The League of Nations

Palais Wilson in Geneva

Preceding organizations were the International Telegraphic Union (1865), the Universal Postal Union (1874), the Inter-parliamentary Union (1889) co-founded by William Randall Cremer and Frederic Passy was considered "the first truly international political organization" that sponsored the annual Universal Peace Congress; Tsar Nicholas II convened the first International Peace Conference (1899) at The Hague that adopted the Convention for the Pacific Settlement of International Disputes and established the Permanent Court of Arbitration that began meeting in 1902; the International Women's Congress met at The Hague in 1915, led by Jane Addams of the Women's International League of Peace and Freedom.

1919 - The League of Nations was created by the Versailles Treaty signed by 32 nations June 28 in the Hall of Mirrors at the Versailles palace near Paris.

1920 - On Jan 10, the Treaty of Versailles was officially ratified and the League of Nations came into existence. The League Council held its first meeting in Paris on January 16, but moved to Geneva where the Council began meeting in the Palais Wilson, formerly the Hotel National. The Assembly met November 15 in Geneva in the Salle de la Reformation where 41 states signed the charter. Woodrow Wilson had selected Geneva to be the headquarters because Switzerland was a neutral country, more likely to attract additional members. The League moved to a new building in 1936, the Palais des Nations, with a library contributed by John D. Rockefeller Jr. with a gift of $2 million.

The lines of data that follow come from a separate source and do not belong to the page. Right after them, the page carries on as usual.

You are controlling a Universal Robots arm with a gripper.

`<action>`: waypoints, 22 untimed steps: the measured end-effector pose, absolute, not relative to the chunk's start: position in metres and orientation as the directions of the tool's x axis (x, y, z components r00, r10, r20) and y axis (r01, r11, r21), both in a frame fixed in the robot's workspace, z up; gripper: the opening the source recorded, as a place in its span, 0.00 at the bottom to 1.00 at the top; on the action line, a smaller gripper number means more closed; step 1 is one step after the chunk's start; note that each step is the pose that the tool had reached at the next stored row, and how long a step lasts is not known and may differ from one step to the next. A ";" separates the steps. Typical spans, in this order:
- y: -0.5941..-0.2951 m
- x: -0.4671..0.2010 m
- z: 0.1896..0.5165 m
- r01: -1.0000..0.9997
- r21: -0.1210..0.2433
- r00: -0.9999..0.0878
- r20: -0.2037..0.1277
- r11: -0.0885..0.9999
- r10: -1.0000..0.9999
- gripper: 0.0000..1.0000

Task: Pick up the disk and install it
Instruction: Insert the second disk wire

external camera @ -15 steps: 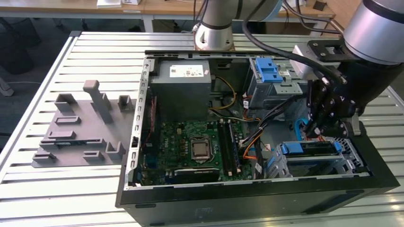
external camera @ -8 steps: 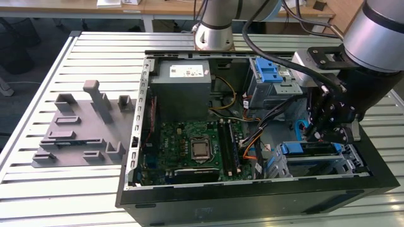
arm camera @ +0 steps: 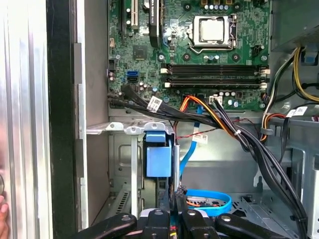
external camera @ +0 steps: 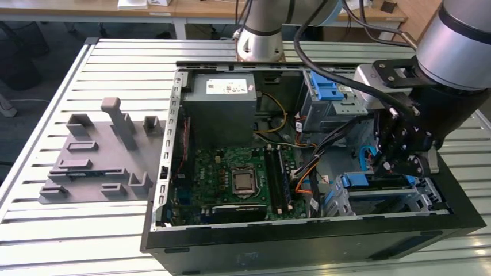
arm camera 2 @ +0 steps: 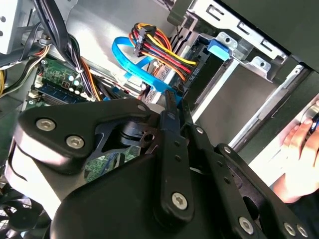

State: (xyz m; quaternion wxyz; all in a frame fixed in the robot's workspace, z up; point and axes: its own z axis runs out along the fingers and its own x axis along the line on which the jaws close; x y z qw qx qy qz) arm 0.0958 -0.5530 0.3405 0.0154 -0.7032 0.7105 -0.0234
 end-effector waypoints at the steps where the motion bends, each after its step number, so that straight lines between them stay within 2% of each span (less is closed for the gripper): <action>1: -0.554 0.096 0.340 -0.998 -0.055 -0.011 0.011 0.010 -1.000 0.16; 22: -0.558 0.096 0.334 -0.998 -0.055 -0.011 0.001 0.011 -1.000 0.16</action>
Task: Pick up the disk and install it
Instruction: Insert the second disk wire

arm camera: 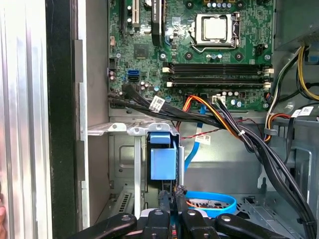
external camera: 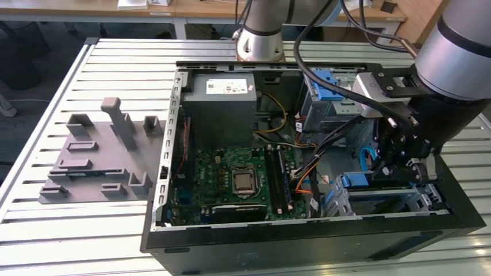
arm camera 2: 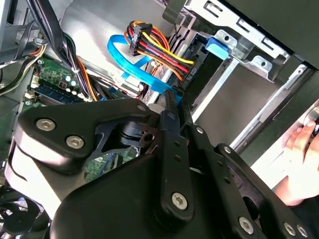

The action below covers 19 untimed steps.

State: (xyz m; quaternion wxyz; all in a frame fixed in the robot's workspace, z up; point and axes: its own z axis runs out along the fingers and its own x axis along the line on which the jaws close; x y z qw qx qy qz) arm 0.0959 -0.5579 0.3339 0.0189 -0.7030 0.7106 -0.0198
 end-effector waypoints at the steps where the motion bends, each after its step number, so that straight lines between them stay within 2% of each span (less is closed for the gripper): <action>1: -0.558 0.096 0.334 -0.998 -0.055 -0.011 0.000 0.011 -1.000 0.16; 19: -0.558 0.096 0.329 -0.998 -0.055 -0.011 -0.005 0.011 -1.000 0.16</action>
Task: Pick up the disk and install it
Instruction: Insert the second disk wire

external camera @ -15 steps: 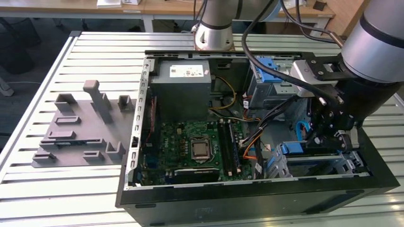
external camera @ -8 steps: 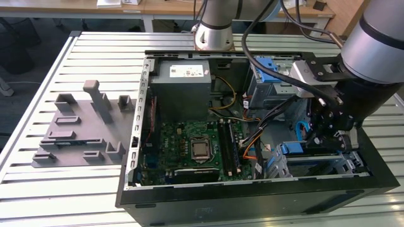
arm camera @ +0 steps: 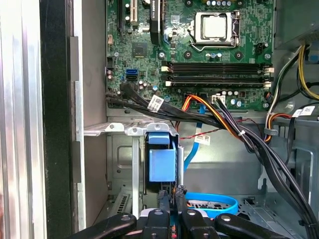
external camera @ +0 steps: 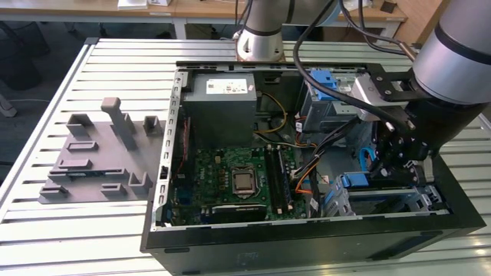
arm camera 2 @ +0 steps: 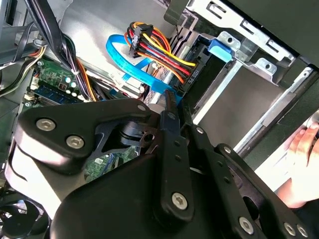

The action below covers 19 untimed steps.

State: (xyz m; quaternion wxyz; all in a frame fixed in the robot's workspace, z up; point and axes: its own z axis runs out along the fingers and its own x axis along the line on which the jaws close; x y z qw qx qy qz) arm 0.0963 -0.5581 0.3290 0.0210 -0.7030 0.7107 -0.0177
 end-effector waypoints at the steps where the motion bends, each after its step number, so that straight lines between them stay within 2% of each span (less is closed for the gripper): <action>1: -0.558 0.096 0.329 -0.998 -0.055 -0.011 -0.005 0.011 -1.000 0.16; 6: -0.558 0.097 0.328 -0.998 -0.055 -0.011 -0.005 0.011 -1.000 0.16; 7: -0.558 0.097 0.328 -0.998 -0.055 -0.011 -0.005 0.011 -1.000 0.17; 8: -0.558 0.097 0.328 -0.998 -0.055 -0.011 -0.005 0.011 -1.000 0.24; 19: -0.558 0.097 0.335 -0.998 -0.055 -0.011 -0.006 0.011 -1.000 0.24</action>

The 3 components of the League were the Assembly, the Council, and the Secretariat. The three Secretaries General were Sir James Eric Drummond from Britain (1920-1933), Joseph Avenol from France (1933-1940), and Sean Lester from Ireland (1940-1946). The 4 permanent members of the Council were Britain, France, Italy and Japan, and the 4 non-permanent members were elected by the Assembly every 3 years. On Dec. 21, the League approved the appointment of the Permanent Mandates Commission. 14 mandate territories would be governed by the six mandatory powers of the United Kingdom, France, Belgium, New Zealand, Australia and Japan. The territories were regarded as colonies by the great powers and none gained independence before WWII, with the exception of Iraq. In addition to the Mandates, the League governed the Saarland for 15 years, before it was returned to Germany following a plebiscite, and the free city of Danzig until Sept. 1, 1939.

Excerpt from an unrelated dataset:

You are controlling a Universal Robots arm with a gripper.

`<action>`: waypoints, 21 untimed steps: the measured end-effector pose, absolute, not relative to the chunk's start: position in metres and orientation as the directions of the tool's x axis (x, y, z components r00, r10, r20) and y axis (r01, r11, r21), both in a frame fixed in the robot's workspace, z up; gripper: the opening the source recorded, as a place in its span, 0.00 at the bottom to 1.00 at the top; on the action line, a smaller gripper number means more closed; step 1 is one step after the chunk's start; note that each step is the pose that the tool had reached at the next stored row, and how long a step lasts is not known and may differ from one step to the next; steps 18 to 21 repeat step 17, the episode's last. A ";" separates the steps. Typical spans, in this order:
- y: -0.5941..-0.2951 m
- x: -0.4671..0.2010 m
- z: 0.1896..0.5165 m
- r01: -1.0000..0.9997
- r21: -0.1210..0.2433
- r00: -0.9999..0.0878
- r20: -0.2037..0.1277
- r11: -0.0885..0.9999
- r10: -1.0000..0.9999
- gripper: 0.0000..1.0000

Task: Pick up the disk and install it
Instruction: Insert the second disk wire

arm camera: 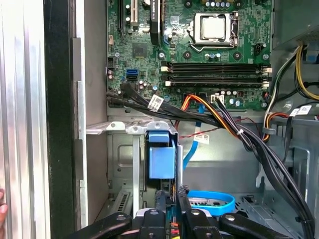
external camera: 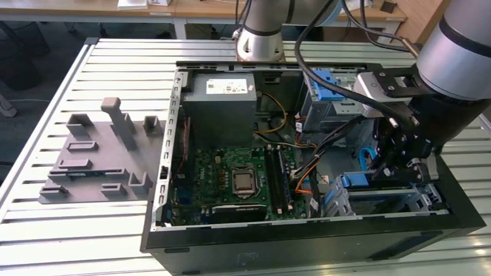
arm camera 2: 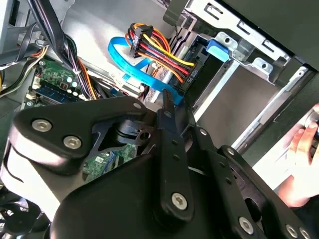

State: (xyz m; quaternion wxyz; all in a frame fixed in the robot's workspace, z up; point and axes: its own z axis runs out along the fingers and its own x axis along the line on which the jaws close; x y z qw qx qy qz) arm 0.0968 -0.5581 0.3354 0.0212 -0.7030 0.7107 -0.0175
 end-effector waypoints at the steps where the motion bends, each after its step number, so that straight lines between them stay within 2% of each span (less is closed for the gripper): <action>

Fridtjof Nansen - explorer

1921 - In response to the plight of one million Russian refugees in Europe, the League appointed Fridtjof Nansen of Norway as High Commissioner for Refugees. Nansen created the "Nansen Passport" for refugees giving them limited legal status so they could travel to a foreign country to find work and apply for permanent status. He persuaded 53 nations to agree to an "arrangement" that gave one-year protection to passport holders. Before his death in 1930, he negotiated other "arrangements" that allowed consular officials to protect and help refugees in cooperation with the office of the High Commisioner. These arrangements became the foundation for the Refugee Convention in 1933 and legal protections for groups of refugees. He also began a resettlement effort in 1923 with the help of a $400,000 loan from the Bank of England to resettle refugees from the Greco-Turkish war of 1922 in western Thrace. Henry Morgenthau was appointed chairman of the Greek Refugee Settlement Commission that resettled 600,000 Greeks by 1931. Nansen also sought to help Armenian refugees and worked with the International Labour Organization to resettle over 37,000 refugees in Syria and Lebanon cities. The Nansen office efforts were gradually taken over in 1938 by the Inter-Governmental Committee for Refugees created at the Evian-les-Bains conference in France called by President Roosevelt to deal with the growing German refugee problem after the Anschluss.

1922 - On Jan. 22 was the first meeting of the Permanent Court of International Justice. The League established a Health Committee and a Health Section in accordance with Article 23 of the Covenant.

1923 - In January France occupied the Ruhr, and in July Italy bombed the Greek island of Corfu, but the League took no action.

1924 - The Convention of the First Opium Conference strengthened the original Hague Convention in 1912 signed by 42 nations to prevent drug manufacture and smuggling.

1926 - On Sept. 8 Germany was admitted to the League, and Spain withdrew from the League.

1927 - In May, the First International Economic Conference was held in Geneva with delegates from 50 countries, including the U. S. and the USSR. Although the final Convention was signed by 29 states, the conference failed to prevent the collapse of international trade and world depression.

1932 - On Oct. 3, Iraq was admitted to the League.

1933 - In June, a second International Economic Conference met in London with delegates from 64 countries. No agreement was reached on international monetary stabilization or price controls.

1934 - On Sept. 18, the USSR was admitted to the League.

1935 - Germany and Japan withdrew from the League

1937 - Italy withdrew from the League.

1938 - On Nov. 17, the Nansen International Office for Refugees is awarded the Nobel Peace Prize.

1946 - On April 18 , the United Nations replaced the League.